I don't think there really is any reasonable way to disagree with "constraints liberate, liberties constrain", sorry. Anyone who has spent any amount of time with algebraic structures in mathematics will grasp this intuitively, as will anyone who has written code in a type-safe style. It really is a basic law of nature, similar to other basic principles like Bayes' law.
I only brought in Rust because it does polymorphism in a non-OO style.
Pointing to Algebraic structures is not an argument since it is fundamental to mathematics and hence to programming in any language. What do you think a Type/ADT is? Why do you think user-defined types exist in any language? It is a given, the only difference is the strict pov taken by functional languages vs. imperative (procedural/OO) languages. There is a reason i pointed to the example of linking the derived type's contracts (i.e. properties) with the base type's because that would have made the isomorphism between two algebraic structures clearer (which you didn't seem to understand). Repeating some slogan is not knowledge. You have to go beyond the immediate notation/syntax in any language to the abstract concept it is trying to express. That is the heart of mathematics and programming.

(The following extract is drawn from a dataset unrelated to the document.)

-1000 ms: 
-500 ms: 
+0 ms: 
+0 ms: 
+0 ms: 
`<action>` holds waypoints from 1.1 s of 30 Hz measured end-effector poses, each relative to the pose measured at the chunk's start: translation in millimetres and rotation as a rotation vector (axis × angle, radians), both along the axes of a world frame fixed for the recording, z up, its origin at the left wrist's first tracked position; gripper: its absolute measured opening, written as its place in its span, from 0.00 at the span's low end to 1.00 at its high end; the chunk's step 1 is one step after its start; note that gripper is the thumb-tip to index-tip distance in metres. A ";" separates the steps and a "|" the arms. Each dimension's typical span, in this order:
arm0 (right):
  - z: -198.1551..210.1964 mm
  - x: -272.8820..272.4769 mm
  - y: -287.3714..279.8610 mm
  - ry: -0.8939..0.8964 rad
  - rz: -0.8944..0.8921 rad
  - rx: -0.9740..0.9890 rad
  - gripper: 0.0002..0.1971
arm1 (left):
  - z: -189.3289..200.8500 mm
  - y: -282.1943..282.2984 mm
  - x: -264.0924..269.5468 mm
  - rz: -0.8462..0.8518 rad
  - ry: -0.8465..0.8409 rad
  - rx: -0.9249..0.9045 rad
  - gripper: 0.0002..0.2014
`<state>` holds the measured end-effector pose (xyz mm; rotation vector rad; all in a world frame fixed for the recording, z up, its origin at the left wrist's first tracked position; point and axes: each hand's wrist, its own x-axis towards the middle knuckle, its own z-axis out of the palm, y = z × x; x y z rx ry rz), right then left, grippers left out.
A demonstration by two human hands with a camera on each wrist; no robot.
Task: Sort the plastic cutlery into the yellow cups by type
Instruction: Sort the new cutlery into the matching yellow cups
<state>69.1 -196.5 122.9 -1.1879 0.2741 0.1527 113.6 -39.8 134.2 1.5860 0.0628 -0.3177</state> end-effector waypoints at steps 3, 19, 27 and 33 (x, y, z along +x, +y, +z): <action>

Since you brought up algebraic structures, C++ can express it directly using template syntax and relationships between them using parametric polymorphism non-OO style. Not only that, but because in C++ genericity is unconstrained, we actually can use OO inheritance for a type hierarchy and then using it to get constrained genericity. This flexibility is quite powerful and you get full type checking.
To understand all this (and apply the concepts in any other language) see the books by Alexander Stepanov viz. From Mathematics to Generic Programming and Elements of Programming.